The "performance-related payments", totalling more than £30m in the last year, are far from their only source of extra benefits. An Independent on Sunday investigation has revealed that thousands of staff from top mandarins downwards are taking advantage of an astonishing range of lucrative perks, including gold-plated pensions, first-class travel and hotel stays.
The revelations follow a public outcry after it emerged that Ministry of Defence staff had received millions in bonuses over the past six years.
The 10 highest-paid civil servants, including four heads of government departments, now earn more than £200,000 each, and the number of officials moving into the top pay band has soared in recent years.
The permanent secretaries who head Whitehall departments collectively decided to waive their rights to bonuses last year, "in recognition of the economic background". However, they have maintained their entitlement to a series of further perks, including generous pensions and government drivers.

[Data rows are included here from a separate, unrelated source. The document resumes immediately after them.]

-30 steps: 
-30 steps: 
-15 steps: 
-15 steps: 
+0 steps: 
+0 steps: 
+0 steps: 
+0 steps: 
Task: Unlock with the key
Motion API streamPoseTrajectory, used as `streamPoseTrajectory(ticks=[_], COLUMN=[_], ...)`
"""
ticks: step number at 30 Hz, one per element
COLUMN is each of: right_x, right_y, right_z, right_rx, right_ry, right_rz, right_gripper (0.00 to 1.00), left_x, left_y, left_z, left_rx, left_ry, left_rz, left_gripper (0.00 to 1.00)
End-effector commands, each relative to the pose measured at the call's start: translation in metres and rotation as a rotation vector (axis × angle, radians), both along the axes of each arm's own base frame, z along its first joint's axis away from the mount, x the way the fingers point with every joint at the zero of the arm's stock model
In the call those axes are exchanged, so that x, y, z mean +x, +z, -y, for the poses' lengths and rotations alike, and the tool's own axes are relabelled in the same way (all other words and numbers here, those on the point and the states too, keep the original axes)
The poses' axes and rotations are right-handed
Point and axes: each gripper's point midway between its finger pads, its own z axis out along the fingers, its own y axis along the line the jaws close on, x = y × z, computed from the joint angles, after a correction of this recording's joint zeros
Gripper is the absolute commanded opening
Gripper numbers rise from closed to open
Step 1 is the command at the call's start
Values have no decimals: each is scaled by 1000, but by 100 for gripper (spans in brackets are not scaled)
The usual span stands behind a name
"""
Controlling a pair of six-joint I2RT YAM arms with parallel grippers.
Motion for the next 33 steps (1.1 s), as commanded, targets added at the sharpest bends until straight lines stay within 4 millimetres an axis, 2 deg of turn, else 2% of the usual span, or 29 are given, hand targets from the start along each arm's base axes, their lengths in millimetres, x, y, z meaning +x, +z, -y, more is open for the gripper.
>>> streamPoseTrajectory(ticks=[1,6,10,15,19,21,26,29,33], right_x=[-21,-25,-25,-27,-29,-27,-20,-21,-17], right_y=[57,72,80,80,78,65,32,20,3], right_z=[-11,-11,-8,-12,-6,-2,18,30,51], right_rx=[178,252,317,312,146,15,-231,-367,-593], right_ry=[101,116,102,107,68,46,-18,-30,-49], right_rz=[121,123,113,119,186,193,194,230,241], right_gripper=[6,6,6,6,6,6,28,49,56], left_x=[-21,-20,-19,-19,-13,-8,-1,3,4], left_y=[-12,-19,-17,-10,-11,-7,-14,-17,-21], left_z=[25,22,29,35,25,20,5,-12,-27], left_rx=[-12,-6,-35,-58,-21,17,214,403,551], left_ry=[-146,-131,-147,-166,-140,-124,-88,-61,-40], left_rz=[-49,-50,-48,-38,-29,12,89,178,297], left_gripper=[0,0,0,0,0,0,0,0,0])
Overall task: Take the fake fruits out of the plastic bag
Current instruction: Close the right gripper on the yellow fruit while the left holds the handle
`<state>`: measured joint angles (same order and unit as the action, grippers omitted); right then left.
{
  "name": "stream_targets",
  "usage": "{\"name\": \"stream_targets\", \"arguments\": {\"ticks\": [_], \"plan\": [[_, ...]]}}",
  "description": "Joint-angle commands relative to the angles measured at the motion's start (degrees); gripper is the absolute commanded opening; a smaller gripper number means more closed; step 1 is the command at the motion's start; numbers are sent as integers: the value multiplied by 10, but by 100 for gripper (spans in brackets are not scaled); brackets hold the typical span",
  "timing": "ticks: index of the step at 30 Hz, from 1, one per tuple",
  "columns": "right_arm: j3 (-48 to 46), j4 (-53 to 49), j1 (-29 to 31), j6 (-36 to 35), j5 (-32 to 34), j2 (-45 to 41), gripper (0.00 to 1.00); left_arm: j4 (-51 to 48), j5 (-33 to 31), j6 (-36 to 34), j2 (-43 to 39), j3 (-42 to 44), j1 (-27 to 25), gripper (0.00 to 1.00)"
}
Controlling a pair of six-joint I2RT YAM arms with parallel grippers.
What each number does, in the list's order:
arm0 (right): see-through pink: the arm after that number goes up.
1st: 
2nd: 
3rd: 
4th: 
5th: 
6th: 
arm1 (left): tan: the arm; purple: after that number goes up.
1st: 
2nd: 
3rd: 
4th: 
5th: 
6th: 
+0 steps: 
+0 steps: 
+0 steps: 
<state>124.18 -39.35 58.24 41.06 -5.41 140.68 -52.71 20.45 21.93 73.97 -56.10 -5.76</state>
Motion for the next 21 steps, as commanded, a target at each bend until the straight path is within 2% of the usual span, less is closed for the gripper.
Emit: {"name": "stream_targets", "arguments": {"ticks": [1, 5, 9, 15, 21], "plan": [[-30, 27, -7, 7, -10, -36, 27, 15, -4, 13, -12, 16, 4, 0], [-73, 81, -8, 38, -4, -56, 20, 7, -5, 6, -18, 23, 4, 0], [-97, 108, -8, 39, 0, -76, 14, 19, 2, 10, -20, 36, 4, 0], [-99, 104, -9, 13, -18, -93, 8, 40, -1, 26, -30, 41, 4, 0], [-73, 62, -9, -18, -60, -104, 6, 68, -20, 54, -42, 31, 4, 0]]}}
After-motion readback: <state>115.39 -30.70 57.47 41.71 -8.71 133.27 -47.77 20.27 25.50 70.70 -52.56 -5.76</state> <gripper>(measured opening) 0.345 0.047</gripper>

Further down the management chain, the bonus culture has grown at a dramatic rate in the last five years, as departments follow orders to increase bonus provision to some 8.6 per cent of their total pay bill this year.
The Department of Work & Pensions (DWP) was the biggest payer, with a bonus pot worth almost £22m this year. The Department of Transport handed out a total of £11.2m in performance-related payments.
Average awards at the Cabinet Office, which oversees the bonus schemes, rose from £5,000 in 2004 to £9,260 last year. During the same period, the number of staff at the Department for Environment, Food and Rural Affairs receiving bonuses more than trebled to 1,800 – and the highest payment doubled to £15,640.
It has also emerged that civil servants in a dozen government departments spent more than £35.2m on first-class rail tickets in the last financial year – a staggering £135,300 for each working day. The figure for all 19 departments of state is likely to be significantly higher
Paul Burstow, the Lib Dem MP for Sutton and Cheam, said: "It raises serious questions about whether staff are in the wrong place to start with. We also need to know why civil servants aren't using video and teleconferencing instead of spending so much time and money on rail travel."
A Cabinet Office spokesman said civil servants' wages were on average less than private-sector equivalents and they had increased less quickly. He added: "Senior civil servants do not receive 'bonuses' – a portion of their pay is linked directly to performance."